In the U.S. this results in approximately 130,000 hospitalizations per year at considerable cost to the health system. Frequent clinical manifestations are fever, leukocytosis and abdominal pain typically located in the lower left quadrant of the abdomen and may be accompanied by signs of mild peritoneal irritation to a frank generalized peritonitis.
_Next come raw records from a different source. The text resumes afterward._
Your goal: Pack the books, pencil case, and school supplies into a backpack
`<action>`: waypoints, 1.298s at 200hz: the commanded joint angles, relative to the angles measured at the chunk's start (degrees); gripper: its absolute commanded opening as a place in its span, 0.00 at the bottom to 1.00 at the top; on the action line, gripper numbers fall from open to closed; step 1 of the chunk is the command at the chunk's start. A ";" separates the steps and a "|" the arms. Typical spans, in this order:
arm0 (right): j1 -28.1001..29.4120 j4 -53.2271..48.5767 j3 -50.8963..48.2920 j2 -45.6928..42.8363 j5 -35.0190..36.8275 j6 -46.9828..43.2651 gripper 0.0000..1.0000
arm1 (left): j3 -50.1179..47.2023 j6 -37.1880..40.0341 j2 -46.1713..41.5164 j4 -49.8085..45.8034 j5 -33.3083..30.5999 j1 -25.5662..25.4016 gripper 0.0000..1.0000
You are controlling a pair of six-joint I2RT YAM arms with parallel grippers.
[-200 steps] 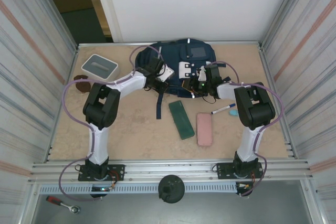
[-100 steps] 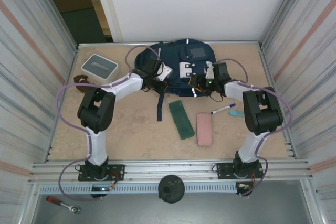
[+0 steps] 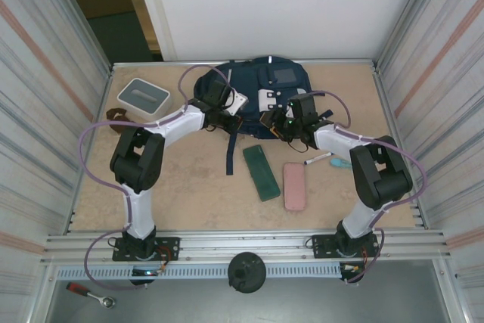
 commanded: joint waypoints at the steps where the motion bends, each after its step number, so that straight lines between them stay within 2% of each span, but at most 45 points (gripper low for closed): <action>1: 0.76 2.23 0.69 2.82 3.39 7.81 0.55 | 0.17 -0.88 -2.91 2.23 2.79 -1.14 0.00; 39: 2.34 3.55 1.69 6.60 5.67 12.23 0.50 | 0.30 -0.23 -3.09 2.68 3.47 -1.63 0.00; 78: 3.34 -1.47 4.74 6.87 9.60 5.66 0.49 | -0.15 0.26 -3.26 2.94 3.31 -1.73 0.00; 101: 3.66 -1.93 5.31 6.37 9.50 2.52 0.49 | -0.38 0.55 -3.27 3.12 3.21 -1.73 0.00; 122: 5.04 -8.27 7.80 2.72 11.78 -9.84 0.47 | -0.21 0.70 -2.92 3.07 3.19 -1.64 0.00; 149: 5.62 -12.87 5.67 -5.38 17.45 -28.69 0.48 | -0.07 0.68 -2.91 3.12 5.01 -0.87 0.00; 169: 5.40 -12.39 3.63 -9.09 16.33 -43.69 0.49 | 0.20 0.74 -2.87 3.12 6.50 -0.37 0.00; 194: 6.03 -12.41 3.28 -9.19 16.70 -59.92 0.51 | 0.19 1.05 -2.91 3.29 7.30 0.19 0.00; 226: 6.19 -5.46 -0.09 -7.78 16.13 -74.72 0.53 | 0.12 0.40 -3.09 3.81 7.69 0.64 0.00; 259: 5.84 -3.21 1.42 -3.78 13.57 -82.27 0.54 | 0.22 0.39 -3.09 3.87 7.98 0.82 0.00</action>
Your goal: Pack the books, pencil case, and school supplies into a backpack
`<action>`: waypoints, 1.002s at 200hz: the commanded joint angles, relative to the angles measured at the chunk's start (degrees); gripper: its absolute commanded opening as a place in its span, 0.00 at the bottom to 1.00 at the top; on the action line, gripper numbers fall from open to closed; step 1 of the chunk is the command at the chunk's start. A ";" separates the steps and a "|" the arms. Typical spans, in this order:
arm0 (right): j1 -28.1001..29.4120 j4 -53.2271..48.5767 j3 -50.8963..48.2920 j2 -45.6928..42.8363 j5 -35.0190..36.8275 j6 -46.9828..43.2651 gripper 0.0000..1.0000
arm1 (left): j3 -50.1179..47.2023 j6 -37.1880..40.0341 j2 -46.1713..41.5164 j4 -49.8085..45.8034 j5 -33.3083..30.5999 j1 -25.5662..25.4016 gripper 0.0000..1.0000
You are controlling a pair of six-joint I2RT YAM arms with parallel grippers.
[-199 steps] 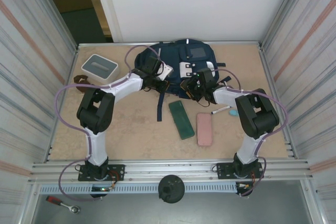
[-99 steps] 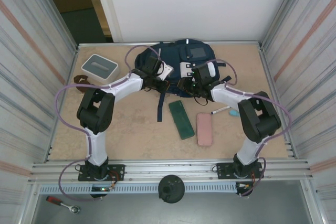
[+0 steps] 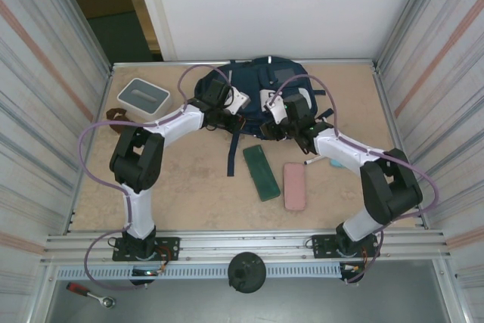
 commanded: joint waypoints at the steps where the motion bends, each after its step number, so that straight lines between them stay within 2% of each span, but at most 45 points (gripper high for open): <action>1: 0.18 3.46 1.23 3.01 -1.87 -12.55 0.54 | 0.19 0.28 -3.09 2.18 2.19 0.29 0.00; 72: -0.59 2.93 7.78 12.29 -2.68 -18.78 0.51 | -0.10 -0.11 -2.91 2.31 3.66 0.29 0.00; 125: -1.20 2.48 10.07 15.46 -1.53 -20.97 0.47 | -0.19 -0.02 -3.06 2.33 3.97 0.29 0.00; 145: -1.46 1.70 10.75 16.15 -1.46 -21.08 0.41 | -0.35 -0.35 -3.48 2.54 3.30 0.29 0.00; 162: -1.79 2.20 10.70 16.19 0.13 -20.42 0.28 | -0.59 -0.51 -4.19 2.64 1.82 0.29 0.00; 181: -2.12 3.15 10.03 15.57 0.80 -19.92 0.17 | -1.09 -0.14 -5.22 2.39 -1.89 0.12 0.00; 200: -2.25 2.65 9.81 14.98 2.15 -19.93 0.12 | -0.96 -0.20 -6.05 0.27 -7.49 0.12 0.00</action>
According to CT findings is classified as uncomplicated (mild to moderate) and complicated (severe), the latter with four stages according to the Hinchey classification, which traditionally allows us to make therapeutic decisions. Although the absolute prevalence of perforated diverticulitis complicated by generalized peritonitis is low, its importance lies in its significant postoperative mortality.
Until now the treatment of choice has been a topic of debate. In recent decades, the “gold standard” has changed several times. Primary resection has become a common practice, but the fear of anastomotic leakage often deters many surgeons performing primary anastomosis. Therefore, for many surgeons, Hartmann procedure has remained the favored choice for these patients. Recently, laparoscopic lavage and drainage without resection has been used successfully for patients with generalized peritonitis caused by perforated diverticulitis. Currently the treatment of choice for grade Hinchey II is the percutaneous drainage. However, in our country there is not always staff trained to perform interventional radiology procedures in order to darin an abdomina abscess. Therefore we offer laparoscopic lavage in these circumstances. This approach has shown a decrease in-hospital stay, lower costs, morbidity and mortality.

METHODS AND PROCEDURES

We present 8 cases of patients with clinical and tomographic diagnosis of complicated acute diverticulitis, with Hinchey II – III grades, which showed poor response to antibiotic treatment and were managed by laparoscopic lavage and drainage.Results

The 8 patients underwent a laparoscopic approach with a conversion rate of 0%. Mean operative time was 93 minutes. Three laparoscopic ports were placed in all cases, lavage was performed with 4 liters of saline solution on average and placed a Blake drain in all cases. Diet was initiated on the third post surgical day. Disappearance of symptoms occurred at 24hrs. We obtained an average post-operative hospital stay of 4 days.

The drainage retirement was performed at 7 days. We conducted a follow up of 6 months to a year and there were no complications or need for surgical reoperation.

Conclusions

Laparoscopic lavage and drainage represents an approach accessible, safe and minimally invasive in patients with complicated acute diverticulitis.